# EXERCISE DESCRIPTION
Write out every record in full, keeping each character exactly as it is.

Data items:

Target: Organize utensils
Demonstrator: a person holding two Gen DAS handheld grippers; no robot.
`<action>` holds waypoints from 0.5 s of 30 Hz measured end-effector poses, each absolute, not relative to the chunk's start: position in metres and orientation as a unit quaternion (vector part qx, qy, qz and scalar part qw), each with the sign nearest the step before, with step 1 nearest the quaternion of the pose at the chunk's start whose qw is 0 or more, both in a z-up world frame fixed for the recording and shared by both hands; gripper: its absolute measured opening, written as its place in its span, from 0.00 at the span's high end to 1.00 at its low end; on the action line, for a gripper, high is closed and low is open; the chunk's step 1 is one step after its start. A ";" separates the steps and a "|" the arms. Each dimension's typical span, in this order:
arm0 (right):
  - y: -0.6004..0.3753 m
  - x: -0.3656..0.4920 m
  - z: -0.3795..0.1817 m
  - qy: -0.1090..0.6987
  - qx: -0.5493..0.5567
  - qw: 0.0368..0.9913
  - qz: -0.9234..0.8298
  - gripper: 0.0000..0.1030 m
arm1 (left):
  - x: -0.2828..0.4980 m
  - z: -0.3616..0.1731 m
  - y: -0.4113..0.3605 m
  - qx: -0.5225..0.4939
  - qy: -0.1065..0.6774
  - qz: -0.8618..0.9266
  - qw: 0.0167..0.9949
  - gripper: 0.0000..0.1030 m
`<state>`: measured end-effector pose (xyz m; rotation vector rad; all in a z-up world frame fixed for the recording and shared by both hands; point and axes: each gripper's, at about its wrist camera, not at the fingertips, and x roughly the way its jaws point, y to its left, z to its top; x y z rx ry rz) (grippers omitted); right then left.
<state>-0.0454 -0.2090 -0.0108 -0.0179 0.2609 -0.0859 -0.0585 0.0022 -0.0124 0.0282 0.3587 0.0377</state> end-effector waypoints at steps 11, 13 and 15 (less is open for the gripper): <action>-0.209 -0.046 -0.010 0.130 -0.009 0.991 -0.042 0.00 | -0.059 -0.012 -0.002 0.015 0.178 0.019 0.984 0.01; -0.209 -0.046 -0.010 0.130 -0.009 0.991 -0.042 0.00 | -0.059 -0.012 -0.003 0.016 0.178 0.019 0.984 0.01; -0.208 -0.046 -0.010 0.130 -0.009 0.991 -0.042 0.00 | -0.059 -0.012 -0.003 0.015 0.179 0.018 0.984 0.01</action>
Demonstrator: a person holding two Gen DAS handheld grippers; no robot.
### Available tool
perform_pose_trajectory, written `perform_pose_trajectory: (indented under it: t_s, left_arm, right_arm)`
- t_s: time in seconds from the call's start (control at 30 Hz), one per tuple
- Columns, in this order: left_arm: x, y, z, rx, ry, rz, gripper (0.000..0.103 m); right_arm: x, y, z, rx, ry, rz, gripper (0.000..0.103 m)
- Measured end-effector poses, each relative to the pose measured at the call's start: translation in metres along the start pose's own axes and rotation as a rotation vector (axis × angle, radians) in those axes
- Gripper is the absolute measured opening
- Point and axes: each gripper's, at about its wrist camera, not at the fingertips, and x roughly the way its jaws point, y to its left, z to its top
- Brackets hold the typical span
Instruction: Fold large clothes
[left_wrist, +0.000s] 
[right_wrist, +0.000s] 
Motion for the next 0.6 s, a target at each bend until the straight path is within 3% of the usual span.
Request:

# TASK SOLUTION
Target: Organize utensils
Demonstrator: a person holding two Gen DAS handheld grippers; no robot.
`<action>` holds waypoints from 0.5 s of 30 Hz measured end-effector poses, each absolute, not relative to the chunk's start: position in metres and orientation as a unit quaternion (vector part qx, qy, qz and scalar part qw), each with the sign nearest the step before, with step 1 nearest the quaternion of the pose at the chunk's start whose qw is 0 or more, both in a z-up world frame fixed for the recording and shared by both hands; gripper: its absolute measured opening, written as its place in its span, from 0.00 at the span's high end to 1.00 at its low end; on the action line, for a gripper, high is closed and low is open; the chunk's step 1 is one step after its start. A ";" separates the steps and a "|" the arms. Each dimension's typical span, in this order:
arm0 (right):
  - y: -0.6004..0.3753 m
  - x: -0.3656..0.4920 m
  - z: -0.3795..0.1817 m
  - qy: -0.1090..0.6987
  - qx: -0.5493..0.5567
  - qw: 0.0368..0.9913
  - qz: -0.9234..0.8298
  - gripper: 0.0000..0.1030 m
arm1 (left):
  - x: -0.2828..0.4980 m
  - z: -0.3616..0.1731 m
  - y: -0.4113..0.3605 m
  - qx: -0.5225..0.4939
  - qy: -0.1065..0.6774
  - qz: -0.8618..0.9266
  - qw: 0.0167..0.9949
  - gripper: 0.0000..0.1030 m
`<state>`: measured end-effector pose (xyz m; rotation vector rad; all in a z-up world frame fixed for the recording and shared by both hands; point and axes: each gripper's, at about its wrist camera, not at the fingertips, and x roughly the way its jaws point, y to its left, z to its top; x y z rx ry rz) (grippers omitted); right then left.
<state>-0.0454 -0.2090 -0.0108 -0.0179 0.2609 -0.0859 -0.0585 0.0022 -0.0124 0.0282 0.3587 0.0377</state> end-effector waypoints at steps 11, 13 and 15 (less is open for the gripper): <action>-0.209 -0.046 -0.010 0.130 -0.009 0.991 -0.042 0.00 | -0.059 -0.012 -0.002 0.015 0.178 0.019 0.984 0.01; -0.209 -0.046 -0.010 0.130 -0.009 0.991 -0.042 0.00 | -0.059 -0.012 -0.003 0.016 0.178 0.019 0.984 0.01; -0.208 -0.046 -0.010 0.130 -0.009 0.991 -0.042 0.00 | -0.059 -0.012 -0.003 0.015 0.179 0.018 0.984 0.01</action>
Demonstrator: a person holding two Gen DAS handheld grippers; no robot.
### Available tool
perform_pose_trajectory, written `perform_pose_trajectory: (indented under it: t_s, left_arm, right_arm)`
- t_s: time in seconds from the call's start (control at 30 Hz), one per tuple
- Columns, in this order: left_arm: x, y, z, rx, ry, rz, gripper (0.000..0.103 m); right_arm: x, y, z, rx, ry, rz, gripper (0.000..0.103 m)
- Measured end-effector poses, each relative to the pose measured at the call's start: translation in metres along the start pose's own axes and rotation as a rotation vector (axis × angle, radians) in those axes
- Gripper is the absolute measured opening
- Point and axes: each gripper's, at about its wrist camera, not at the fingertips, and x roughly the way its jaws point, y to its left, z to its top
- Brackets hold the typical span
Instruction: Fold large clothes
[left_wrist, +0.000s] 
[right_wrist, +0.000s] 
Motion for the next 0.6 s, a target at each bend until the straight path is within 3% of the usual span.
Request:

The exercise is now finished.